*WHAT YOU NEED TO DO*
Give the data a second time, exactly and in full.

*RECORDED INFORMATION*
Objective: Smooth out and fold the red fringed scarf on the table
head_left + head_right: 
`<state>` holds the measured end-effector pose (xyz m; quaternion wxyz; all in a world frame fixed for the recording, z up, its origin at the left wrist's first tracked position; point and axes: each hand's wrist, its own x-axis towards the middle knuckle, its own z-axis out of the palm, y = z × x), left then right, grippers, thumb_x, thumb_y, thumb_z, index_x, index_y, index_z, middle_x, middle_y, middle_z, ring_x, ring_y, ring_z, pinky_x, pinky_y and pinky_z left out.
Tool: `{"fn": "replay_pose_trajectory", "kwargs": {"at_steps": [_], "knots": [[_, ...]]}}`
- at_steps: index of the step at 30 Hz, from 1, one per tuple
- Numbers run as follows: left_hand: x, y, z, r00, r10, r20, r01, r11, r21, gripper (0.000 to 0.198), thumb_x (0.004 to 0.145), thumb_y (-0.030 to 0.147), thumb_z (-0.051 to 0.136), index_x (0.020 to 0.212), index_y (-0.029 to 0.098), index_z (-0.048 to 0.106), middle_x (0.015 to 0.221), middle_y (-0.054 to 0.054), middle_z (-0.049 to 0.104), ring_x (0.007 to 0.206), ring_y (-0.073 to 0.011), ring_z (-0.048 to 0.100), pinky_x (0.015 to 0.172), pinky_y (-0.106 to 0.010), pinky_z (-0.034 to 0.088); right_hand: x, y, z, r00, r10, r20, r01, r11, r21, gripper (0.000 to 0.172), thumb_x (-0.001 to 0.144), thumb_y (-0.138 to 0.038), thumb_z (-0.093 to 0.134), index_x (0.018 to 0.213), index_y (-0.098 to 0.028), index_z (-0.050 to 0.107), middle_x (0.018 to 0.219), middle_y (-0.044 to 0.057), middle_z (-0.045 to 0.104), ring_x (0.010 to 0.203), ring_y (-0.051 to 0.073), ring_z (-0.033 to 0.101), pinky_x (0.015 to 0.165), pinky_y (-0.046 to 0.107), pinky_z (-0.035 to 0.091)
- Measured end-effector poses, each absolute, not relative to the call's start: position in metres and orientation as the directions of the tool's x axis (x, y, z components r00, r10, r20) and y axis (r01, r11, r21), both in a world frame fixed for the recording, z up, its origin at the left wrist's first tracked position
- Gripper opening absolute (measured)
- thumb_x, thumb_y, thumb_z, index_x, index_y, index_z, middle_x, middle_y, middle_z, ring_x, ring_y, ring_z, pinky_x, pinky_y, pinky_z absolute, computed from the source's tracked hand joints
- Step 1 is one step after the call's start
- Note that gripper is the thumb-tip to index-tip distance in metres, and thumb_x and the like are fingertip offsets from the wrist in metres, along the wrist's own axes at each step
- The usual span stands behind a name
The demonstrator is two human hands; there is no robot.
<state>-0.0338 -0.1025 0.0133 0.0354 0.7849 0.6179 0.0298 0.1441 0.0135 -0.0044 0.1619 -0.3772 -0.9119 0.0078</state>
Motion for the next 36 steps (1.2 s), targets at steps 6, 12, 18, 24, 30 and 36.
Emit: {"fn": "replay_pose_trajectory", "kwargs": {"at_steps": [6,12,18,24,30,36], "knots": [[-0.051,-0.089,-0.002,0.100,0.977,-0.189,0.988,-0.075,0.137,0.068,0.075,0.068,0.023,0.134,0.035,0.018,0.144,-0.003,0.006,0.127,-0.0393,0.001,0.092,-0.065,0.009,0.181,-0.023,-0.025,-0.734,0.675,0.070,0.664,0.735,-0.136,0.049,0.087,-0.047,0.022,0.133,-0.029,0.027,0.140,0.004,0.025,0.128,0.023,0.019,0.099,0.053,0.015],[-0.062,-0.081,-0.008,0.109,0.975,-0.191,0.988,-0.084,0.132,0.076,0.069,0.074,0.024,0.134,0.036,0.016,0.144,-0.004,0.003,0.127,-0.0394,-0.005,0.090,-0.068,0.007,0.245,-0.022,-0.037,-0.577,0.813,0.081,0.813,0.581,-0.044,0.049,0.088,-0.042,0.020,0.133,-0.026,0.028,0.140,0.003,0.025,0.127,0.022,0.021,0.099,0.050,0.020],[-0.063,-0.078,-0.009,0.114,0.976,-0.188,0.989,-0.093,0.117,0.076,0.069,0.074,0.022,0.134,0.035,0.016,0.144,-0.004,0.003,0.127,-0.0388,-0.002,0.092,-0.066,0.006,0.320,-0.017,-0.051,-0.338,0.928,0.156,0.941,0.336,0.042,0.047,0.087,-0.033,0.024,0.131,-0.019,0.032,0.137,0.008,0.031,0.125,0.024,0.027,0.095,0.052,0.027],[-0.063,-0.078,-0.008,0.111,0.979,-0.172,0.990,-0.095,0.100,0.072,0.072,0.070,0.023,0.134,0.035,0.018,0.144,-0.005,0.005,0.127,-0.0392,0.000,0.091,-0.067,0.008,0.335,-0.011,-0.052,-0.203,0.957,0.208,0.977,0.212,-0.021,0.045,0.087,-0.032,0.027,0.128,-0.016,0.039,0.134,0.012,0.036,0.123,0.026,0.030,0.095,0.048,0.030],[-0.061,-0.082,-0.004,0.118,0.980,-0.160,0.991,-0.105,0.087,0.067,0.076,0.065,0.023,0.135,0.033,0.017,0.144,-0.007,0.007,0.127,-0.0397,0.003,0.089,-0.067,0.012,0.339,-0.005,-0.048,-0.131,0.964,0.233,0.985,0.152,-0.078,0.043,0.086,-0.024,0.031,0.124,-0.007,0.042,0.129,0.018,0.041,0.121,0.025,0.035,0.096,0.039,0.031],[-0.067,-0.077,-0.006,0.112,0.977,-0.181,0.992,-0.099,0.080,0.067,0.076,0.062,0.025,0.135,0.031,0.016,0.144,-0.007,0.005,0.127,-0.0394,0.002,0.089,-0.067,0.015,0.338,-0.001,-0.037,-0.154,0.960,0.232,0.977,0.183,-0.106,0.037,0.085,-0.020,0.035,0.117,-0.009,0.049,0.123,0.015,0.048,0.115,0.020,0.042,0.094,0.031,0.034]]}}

*WRITTEN ANSWER*
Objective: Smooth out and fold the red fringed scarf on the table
head_left + head_right: 
`<state>` holds the measured end-effector pose (xyz m; quaternion wxyz; all in a world frame fixed for the recording, z up, its origin at the left wrist's first tracked position; point and axes: each hand's wrist, its own x-axis towards the middle knuckle, its own z-axis out of the palm, y = z × x), left then right, grippers, thumb_x, thumb_y, thumb_z, index_x, index_y, index_z, middle_x, middle_y, middle_z, ring_x, ring_y, ring_z, pinky_x, pinky_y and pinky_z left out.
Tool: `{"fn": "replay_pose_trajectory", "kwargs": {"at_steps": [_], "knots": [[_, ...]]}}`
- at_steps: index of the step at 30 Hz, from 1, one per tuple
- Numbers run as follows: left_hand: x, y, z, r00, r10, r20, r01, r11, r21, gripper (0.000 to 0.198), thumb_x (0.004 to 0.145), thumb_y (-0.030 to 0.147), thumb_z (-0.051 to 0.136), index_x (0.020 to 0.212), index_y (-0.029 to 0.098), index_z (-0.048 to 0.106), middle_x (0.015 to 0.221), middle_y (-0.054 to 0.054), middle_z (-0.049 to 0.104), ring_x (0.007 to 0.206), ring_y (-0.073 to 0.011), ring_z (-0.048 to 0.100), pinky_x (0.015 to 0.172), pinky_y (-0.106 to 0.010), pinky_z (-0.034 to 0.088); right_hand: x, y, z, r00, r10, r20, r01, r11, r21, gripper (0.000 to 0.172), thumb_x (-0.001 to 0.144), thumb_y (-0.138 to 0.038), thumb_z (-0.093 to 0.134), index_x (0.018 to 0.213), index_y (-0.098 to 0.028), index_z (-0.050 to 0.107), middle_x (0.018 to 0.219), middle_y (-0.044 to 0.057), middle_z (-0.045 to 0.104), ring_x (0.010 to 0.203), ring_y (-0.051 to 0.073), ring_z (-0.033 to 0.101), pinky_x (0.015 to 0.165), pinky_y (-0.046 to 0.107), pinky_z (-0.035 to 0.091)
- Measured end-effector poses, each absolute, not relative to the call's start: position in metres and orientation as the directions of the tool's x axis (x, y, z components r00, r10, r20) and y axis (r01, r11, r21), both in a world frame fixed for the recording, z up, its origin at the left wrist's first tracked position
- Gripper opening absolute (measured)
- thumb_x, thumb_y, thumb_z, index_x, index_y, index_z, middle_x, middle_y, middle_z, ring_x, ring_y, ring_z, pinky_x, pinky_y, pinky_z absolute, computed from the source's tracked hand joints
- Step 1 is one step after the call's start
- Note that gripper is the thumb-tip to index-tip distance in metres, and thumb_x and the like are fingertip offsets from the wrist in metres, along the wrist's own axes at each step
- The usual span stands behind a name
The demonstrator is two human hands; there is no robot.
<state>-0.0338 -0.1025 0.0133 0.0354 0.7849 0.6179 0.0298 0.1441 0.0135 -0.0044 0.1619 -0.3772 -0.9119 0.0078</state>
Motion for the next 36 steps (1.2 s), targets at steps 6, 12, 18, 24, 30 and 36.
Emit: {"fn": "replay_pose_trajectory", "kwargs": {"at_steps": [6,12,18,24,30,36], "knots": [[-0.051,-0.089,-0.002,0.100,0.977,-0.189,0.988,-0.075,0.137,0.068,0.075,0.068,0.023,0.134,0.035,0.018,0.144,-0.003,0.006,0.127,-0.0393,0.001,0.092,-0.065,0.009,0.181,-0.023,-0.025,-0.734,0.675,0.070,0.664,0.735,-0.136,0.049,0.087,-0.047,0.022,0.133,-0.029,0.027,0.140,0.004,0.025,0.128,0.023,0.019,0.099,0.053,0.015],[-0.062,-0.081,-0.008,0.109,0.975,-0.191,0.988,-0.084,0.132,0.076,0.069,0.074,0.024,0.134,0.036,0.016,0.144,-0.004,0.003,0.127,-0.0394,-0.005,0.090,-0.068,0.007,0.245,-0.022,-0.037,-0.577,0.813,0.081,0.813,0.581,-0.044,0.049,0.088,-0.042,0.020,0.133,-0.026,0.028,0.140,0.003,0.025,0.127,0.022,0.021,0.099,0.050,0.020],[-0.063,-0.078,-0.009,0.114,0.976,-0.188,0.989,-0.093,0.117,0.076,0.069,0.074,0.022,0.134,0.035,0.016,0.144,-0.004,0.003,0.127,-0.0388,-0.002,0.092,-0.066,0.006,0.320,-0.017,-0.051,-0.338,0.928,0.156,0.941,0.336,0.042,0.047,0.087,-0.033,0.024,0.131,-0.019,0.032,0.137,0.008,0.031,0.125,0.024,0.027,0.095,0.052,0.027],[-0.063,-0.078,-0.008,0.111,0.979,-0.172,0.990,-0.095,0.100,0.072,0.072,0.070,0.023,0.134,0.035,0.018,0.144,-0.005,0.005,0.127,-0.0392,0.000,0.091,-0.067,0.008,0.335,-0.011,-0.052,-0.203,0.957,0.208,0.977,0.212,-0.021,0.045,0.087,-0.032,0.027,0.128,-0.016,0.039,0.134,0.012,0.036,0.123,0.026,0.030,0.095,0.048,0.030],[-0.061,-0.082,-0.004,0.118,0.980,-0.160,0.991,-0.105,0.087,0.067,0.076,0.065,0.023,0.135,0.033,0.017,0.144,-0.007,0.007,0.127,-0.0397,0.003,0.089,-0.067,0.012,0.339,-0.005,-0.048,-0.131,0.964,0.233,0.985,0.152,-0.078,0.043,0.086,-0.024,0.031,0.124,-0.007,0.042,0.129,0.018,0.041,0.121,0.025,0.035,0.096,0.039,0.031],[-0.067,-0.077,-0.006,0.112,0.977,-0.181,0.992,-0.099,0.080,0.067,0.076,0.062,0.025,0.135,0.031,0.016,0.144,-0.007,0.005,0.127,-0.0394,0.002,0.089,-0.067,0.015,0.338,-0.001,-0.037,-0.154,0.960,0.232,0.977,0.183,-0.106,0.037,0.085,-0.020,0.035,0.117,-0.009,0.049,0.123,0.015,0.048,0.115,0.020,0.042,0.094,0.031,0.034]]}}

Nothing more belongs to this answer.